7/10
Ageless is not evergreen.
27 April 2016
Warning: Spoilers
Whether living forever through magical waters, aging backwards, living life over and over again or being reincarnated and reunited with the love of your life, the whole idea of going against the natural order of nature and the way that God sets up our life is a scary concept. You are born, you learn about life, go through a variety of experiences, and then you age and die. To have anything beyond that always brings on consequences either tragic or painful, and how the human mind can't fathom surviving decades past all these losses just gives me chills.

I have seen so many of these sagas of fantasy and science fiction and I thank God that I am a mere mortal. In the case of beautiful Blake Lively, her story is beyond the realms of sadness. A young widow with a young daughter, she goes through a scary accident where the laws of nature go haywire and make her seemingly immortal. Looking 30 but having a daughter in her late '70s, Lively ends up running away every time she either gets too close with a man or when the law begins to become suspicious of her.

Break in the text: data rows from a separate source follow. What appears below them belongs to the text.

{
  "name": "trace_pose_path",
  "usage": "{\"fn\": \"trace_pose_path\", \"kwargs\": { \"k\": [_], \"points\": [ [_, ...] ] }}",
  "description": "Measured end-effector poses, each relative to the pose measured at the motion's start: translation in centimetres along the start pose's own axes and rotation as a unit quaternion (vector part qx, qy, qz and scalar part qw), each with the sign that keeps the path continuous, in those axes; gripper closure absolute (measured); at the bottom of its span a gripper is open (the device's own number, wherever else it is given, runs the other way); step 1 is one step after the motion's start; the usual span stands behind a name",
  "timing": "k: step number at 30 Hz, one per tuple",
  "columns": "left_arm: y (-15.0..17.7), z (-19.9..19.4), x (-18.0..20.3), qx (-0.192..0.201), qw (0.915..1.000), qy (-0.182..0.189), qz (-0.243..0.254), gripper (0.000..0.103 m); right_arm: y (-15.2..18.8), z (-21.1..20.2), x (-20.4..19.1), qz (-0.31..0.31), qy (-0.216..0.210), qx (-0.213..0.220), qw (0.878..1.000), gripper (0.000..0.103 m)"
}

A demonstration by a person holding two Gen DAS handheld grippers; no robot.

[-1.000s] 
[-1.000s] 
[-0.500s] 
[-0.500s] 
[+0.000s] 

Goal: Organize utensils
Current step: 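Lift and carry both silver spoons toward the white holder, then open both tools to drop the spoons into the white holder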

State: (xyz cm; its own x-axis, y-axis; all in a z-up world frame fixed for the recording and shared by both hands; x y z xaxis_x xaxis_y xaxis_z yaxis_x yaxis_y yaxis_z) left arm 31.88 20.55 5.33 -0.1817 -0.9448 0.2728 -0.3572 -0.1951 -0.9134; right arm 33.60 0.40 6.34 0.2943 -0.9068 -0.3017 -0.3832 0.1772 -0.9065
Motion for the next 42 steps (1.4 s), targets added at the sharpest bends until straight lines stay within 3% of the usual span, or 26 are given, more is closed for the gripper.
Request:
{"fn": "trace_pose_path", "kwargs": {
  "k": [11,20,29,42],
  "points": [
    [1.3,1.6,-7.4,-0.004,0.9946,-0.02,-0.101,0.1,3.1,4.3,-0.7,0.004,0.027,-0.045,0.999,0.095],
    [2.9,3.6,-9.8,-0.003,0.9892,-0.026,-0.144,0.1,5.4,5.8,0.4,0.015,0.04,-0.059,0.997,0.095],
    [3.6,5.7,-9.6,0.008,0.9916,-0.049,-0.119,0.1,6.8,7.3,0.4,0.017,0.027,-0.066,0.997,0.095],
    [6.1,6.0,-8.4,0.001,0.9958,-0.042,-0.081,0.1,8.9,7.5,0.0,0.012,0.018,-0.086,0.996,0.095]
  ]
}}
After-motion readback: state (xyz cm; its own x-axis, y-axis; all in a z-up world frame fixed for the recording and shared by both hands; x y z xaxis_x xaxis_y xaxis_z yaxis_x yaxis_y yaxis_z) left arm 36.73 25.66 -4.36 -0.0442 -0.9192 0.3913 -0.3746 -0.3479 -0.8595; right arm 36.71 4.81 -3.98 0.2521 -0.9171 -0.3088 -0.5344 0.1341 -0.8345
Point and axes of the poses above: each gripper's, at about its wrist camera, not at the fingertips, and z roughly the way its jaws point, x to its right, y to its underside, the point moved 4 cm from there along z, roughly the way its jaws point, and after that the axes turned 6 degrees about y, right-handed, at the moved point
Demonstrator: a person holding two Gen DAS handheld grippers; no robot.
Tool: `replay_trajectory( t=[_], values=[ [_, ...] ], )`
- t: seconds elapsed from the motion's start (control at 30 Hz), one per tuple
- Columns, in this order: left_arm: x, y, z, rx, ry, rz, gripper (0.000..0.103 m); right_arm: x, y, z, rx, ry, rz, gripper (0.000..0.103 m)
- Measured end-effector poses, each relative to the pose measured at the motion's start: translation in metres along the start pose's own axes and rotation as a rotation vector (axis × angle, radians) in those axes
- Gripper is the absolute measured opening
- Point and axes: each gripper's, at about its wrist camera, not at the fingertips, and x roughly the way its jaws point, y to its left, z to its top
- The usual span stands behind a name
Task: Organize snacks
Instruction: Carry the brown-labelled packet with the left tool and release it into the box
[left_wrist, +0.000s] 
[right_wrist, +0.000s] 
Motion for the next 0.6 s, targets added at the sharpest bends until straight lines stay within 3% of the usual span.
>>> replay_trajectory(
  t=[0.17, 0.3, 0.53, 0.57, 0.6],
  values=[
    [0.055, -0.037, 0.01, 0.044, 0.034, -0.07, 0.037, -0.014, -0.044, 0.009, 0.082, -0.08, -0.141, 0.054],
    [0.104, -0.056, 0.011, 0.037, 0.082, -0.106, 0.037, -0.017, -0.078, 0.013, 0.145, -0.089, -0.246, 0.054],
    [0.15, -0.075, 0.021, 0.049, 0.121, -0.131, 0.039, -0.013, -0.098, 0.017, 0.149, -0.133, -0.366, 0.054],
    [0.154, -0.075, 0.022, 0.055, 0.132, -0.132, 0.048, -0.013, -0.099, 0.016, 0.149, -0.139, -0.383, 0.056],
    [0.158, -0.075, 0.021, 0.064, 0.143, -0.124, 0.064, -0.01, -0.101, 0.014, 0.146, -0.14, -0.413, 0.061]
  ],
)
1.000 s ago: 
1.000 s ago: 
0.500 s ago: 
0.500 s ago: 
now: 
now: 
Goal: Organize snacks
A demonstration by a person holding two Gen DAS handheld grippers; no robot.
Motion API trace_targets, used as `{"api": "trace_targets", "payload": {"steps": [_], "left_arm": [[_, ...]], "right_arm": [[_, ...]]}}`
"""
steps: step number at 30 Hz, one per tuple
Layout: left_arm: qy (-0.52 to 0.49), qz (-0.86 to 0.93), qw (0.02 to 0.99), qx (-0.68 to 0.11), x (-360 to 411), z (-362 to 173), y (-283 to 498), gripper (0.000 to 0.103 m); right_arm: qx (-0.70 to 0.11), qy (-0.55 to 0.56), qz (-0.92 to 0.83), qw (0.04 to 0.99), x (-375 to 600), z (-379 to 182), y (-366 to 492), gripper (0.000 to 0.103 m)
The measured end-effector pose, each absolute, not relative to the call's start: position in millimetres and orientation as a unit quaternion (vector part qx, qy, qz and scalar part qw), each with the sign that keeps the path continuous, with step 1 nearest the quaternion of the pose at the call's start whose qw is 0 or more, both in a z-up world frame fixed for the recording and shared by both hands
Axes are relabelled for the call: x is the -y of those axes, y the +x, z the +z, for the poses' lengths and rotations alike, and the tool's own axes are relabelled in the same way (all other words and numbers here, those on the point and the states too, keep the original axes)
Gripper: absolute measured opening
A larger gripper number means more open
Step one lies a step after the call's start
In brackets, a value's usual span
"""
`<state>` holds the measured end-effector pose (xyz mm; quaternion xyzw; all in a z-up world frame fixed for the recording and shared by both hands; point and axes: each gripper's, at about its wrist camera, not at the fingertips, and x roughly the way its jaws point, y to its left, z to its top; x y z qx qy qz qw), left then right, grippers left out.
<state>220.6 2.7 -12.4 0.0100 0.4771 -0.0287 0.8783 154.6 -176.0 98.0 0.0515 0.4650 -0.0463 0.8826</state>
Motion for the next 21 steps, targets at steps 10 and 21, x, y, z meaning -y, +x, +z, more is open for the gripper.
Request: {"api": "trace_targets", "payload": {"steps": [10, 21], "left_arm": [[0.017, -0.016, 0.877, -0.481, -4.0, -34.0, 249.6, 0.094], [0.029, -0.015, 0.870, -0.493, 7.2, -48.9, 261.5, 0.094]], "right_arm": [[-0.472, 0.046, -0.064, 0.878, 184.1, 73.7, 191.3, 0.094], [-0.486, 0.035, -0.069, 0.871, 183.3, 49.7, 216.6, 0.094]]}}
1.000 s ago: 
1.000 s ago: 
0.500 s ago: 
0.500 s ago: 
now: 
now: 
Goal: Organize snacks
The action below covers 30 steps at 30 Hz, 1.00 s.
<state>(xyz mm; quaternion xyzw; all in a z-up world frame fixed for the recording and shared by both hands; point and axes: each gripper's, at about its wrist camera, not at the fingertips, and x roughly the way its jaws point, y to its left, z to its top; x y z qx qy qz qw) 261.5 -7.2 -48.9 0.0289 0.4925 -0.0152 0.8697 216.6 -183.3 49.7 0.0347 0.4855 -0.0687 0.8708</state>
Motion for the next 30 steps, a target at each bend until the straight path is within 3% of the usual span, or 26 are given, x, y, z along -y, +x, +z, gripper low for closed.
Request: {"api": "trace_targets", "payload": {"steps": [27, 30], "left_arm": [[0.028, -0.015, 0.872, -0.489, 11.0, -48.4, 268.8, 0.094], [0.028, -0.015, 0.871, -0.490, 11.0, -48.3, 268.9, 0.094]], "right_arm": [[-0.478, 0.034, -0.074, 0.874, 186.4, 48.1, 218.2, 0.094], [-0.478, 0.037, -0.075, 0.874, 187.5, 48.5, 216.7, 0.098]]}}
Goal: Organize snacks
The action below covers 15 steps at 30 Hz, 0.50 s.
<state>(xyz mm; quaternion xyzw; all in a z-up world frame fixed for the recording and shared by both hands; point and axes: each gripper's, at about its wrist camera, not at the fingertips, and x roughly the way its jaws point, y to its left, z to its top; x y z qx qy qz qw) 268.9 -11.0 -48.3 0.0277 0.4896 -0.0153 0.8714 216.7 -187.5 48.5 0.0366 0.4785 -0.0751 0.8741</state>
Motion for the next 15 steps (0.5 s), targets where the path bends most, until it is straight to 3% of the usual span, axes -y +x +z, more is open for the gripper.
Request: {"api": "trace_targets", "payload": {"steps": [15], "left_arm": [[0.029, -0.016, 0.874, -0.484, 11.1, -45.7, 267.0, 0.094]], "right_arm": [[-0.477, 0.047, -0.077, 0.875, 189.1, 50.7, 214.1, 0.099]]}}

Daughter Ellen Burstyn urges her to give love another chance, and with the perfect man, Michael Huisman, her dreams seem to be coming true, that is until she meets his father, Harrison Ford.

The suspension of belief as you watch this movie takes you into Lively's troubled world that reality tends to bring on the message of the real world, but the message of the desire for immortality causes and reality is bravely explained. Lively gives a remarkably touching performance, and there is humor added in the scenes with a delightful Burstyn where the young woman still continues to act like a mother to her daughter, play by Burstyn when she was 80. Slow moving at times, it takes much concentration to put all of the pieces of this complicated puzzle together. It is not for the non-romantic or the severely cynical, and an abundance of similarly themed films might make this a "pass" for others. Still, it is often touching and profound, and somewhere, you may find a serious moral to bring on a conclusion to.